Jakarta – Ketua Badan Anggaran (Banggar) DPR RI Said Abdullah mendesak Kementerian Keuangan untuk memperpanjang tenggat waktu pelaporan Surat Pemberitahuan (SPT) Pajak bagi wajib pajak perorangan melalui sistem Coretax hingga 30 Mei 2026. Langkah ini dinilai krusial guna mengoptimalkan kepatuhan wajib pajak yang terhambat kendala teknis sistem.

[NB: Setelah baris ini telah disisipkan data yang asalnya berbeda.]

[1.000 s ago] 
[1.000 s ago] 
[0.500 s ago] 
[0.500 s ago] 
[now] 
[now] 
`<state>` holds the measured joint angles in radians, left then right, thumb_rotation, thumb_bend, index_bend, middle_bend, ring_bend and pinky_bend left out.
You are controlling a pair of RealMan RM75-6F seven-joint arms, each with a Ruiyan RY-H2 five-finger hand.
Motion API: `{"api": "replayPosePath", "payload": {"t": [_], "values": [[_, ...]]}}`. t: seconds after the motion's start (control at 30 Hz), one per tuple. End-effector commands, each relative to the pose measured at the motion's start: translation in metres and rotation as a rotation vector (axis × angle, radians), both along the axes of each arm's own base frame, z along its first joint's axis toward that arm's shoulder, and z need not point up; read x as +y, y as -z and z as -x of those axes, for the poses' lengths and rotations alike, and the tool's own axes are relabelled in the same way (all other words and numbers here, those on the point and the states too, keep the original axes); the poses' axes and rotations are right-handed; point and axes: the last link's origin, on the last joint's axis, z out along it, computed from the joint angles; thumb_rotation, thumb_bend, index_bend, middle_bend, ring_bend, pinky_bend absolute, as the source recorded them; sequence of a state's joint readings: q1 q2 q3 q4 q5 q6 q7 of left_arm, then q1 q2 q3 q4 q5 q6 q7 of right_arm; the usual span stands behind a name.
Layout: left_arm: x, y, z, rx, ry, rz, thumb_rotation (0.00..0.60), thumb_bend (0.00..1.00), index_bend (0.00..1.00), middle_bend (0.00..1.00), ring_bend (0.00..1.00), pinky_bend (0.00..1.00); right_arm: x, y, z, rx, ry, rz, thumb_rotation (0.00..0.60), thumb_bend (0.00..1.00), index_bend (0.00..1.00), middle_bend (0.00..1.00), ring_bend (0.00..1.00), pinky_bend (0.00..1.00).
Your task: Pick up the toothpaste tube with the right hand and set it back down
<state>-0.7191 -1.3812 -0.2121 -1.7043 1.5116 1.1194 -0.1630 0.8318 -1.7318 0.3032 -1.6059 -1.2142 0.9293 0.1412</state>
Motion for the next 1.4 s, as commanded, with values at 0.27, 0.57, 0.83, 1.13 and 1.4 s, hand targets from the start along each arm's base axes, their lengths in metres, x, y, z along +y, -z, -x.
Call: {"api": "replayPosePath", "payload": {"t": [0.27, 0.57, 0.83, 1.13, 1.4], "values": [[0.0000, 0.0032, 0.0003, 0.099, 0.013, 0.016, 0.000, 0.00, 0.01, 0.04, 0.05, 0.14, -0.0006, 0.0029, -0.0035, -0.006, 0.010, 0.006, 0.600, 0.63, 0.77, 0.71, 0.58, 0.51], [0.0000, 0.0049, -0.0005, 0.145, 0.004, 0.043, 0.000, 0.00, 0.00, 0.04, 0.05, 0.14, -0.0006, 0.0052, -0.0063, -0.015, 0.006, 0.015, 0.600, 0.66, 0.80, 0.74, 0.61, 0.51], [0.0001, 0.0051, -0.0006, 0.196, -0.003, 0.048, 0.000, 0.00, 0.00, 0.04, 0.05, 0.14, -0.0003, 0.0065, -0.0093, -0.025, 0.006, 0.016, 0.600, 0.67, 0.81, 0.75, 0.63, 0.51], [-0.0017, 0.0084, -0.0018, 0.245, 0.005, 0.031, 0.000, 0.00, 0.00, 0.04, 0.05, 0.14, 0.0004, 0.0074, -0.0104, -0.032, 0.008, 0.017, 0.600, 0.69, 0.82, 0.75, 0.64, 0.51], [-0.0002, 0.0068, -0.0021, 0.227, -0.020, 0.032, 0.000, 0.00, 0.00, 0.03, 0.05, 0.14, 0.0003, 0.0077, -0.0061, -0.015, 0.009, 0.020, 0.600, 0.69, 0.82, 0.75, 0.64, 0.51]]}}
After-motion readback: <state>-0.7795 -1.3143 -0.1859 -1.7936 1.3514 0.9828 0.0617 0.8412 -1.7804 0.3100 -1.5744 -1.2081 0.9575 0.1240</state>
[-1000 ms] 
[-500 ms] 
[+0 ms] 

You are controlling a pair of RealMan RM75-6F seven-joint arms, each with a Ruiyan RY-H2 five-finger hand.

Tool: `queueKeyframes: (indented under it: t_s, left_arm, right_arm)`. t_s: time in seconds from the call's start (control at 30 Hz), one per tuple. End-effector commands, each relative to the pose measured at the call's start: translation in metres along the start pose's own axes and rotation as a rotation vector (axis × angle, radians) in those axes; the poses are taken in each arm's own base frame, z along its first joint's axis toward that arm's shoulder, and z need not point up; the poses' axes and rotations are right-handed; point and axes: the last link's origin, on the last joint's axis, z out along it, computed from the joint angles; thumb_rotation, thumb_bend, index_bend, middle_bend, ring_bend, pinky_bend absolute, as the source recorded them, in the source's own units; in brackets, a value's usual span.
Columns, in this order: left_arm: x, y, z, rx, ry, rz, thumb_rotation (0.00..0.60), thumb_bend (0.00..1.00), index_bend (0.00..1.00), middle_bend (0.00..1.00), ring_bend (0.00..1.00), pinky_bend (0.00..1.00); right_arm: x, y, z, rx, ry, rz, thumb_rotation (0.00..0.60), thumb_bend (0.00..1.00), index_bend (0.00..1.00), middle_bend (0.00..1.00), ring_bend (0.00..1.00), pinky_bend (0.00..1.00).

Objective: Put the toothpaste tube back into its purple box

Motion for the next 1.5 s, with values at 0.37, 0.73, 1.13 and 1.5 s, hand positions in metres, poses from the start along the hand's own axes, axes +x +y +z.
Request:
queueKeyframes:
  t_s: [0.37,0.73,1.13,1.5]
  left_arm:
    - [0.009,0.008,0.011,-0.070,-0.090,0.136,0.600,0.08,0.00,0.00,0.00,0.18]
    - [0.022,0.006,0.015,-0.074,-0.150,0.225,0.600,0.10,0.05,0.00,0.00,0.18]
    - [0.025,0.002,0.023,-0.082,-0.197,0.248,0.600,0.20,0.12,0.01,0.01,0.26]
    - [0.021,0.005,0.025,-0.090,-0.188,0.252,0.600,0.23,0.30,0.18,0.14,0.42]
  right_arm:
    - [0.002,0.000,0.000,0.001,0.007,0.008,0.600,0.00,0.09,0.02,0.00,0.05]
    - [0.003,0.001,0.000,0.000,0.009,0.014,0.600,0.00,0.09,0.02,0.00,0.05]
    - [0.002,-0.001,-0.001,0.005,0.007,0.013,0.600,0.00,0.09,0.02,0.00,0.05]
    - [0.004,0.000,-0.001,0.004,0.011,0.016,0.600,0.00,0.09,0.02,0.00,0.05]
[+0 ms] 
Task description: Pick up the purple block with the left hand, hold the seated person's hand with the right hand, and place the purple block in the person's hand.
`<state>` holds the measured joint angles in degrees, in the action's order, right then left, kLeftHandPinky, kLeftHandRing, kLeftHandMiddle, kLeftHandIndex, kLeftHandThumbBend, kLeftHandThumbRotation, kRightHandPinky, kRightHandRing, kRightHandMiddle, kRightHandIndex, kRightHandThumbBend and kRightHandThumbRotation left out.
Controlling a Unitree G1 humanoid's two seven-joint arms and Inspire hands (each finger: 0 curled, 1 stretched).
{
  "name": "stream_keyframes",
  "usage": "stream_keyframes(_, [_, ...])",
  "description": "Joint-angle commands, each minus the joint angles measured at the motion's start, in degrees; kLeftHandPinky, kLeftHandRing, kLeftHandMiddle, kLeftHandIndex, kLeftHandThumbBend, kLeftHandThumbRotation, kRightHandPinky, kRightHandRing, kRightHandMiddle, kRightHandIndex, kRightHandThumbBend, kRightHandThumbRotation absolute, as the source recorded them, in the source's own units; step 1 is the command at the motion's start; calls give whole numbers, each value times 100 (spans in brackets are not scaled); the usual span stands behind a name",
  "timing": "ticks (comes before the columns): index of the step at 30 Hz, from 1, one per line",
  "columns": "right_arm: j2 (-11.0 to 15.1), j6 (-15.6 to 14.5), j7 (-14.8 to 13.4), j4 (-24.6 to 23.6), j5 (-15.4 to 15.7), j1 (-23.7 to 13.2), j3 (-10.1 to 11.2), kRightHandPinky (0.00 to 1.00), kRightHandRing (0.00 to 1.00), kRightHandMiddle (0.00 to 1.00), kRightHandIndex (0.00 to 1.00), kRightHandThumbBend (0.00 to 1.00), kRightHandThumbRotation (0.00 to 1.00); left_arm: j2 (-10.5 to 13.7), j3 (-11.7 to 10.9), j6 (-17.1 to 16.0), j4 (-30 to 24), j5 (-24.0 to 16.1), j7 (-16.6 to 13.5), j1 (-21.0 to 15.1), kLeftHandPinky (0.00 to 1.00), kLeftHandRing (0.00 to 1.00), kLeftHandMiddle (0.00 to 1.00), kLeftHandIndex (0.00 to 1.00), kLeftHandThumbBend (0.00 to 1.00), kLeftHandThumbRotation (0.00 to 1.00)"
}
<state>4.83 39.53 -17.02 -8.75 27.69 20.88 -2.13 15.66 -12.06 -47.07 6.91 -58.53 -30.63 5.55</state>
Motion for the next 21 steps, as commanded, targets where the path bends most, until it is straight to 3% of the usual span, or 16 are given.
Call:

Hingga batas akhir yang telah ditetapkan, tercatat masih ada sekitar 3,3 juta wajib pajak perorangan yang belum melaporkan SPT. Angka tersebut terhitung tinggi meski pemerintah sebelumnya telah memberikan relaksasi berupa perpanjangan waktu selama satu bulan dari jadwal normal 31 Maret 2026.
Said menyoroti keluhan masyarakat terkait aplikasi Coretax yang kerap mengalami gangguan teknis atau error. Menurutnya, kegagalan sistem tersebut tidak bisa dibebankan sepenuhnya kepada wajib pajak.
Politikus PDI Perjuangan ini membandingkan kebijakan tersebut dengan perpanjangan SPT wajib pajak badan yang diberikan hingga 31 Mei 2026. Ia menilai tidak ada hambatan bagi pemerintah untuk memberikan kelonggaran serupa bagi wajib pajak perorangan agar target lebih dari 15 juta pelapor dapat tercapai.
Lebih lanjut, Said memperingatkan bahwa penurunan tingkat kepatuhan pajak akibat masalah teknis dapat mengancam penerimaan negara. Kondisi ini semakin menantang mengingat ekonomi domestik saat ini sedang menghadapi tekanan dari ketidakpastian geopolitik global.
Terkait performa aplikasi Coretax, Said meminta Menteri Keuangan Purbaya Yudhi Sadewa segera melakukan audit menyeluruh terhadap sistem tersebut. Ia menegaskan perlunya deteksi dini terhadap kelemahan infrastruktur digital perpajakan agar kendala serupa tidak terulang di masa mendatang.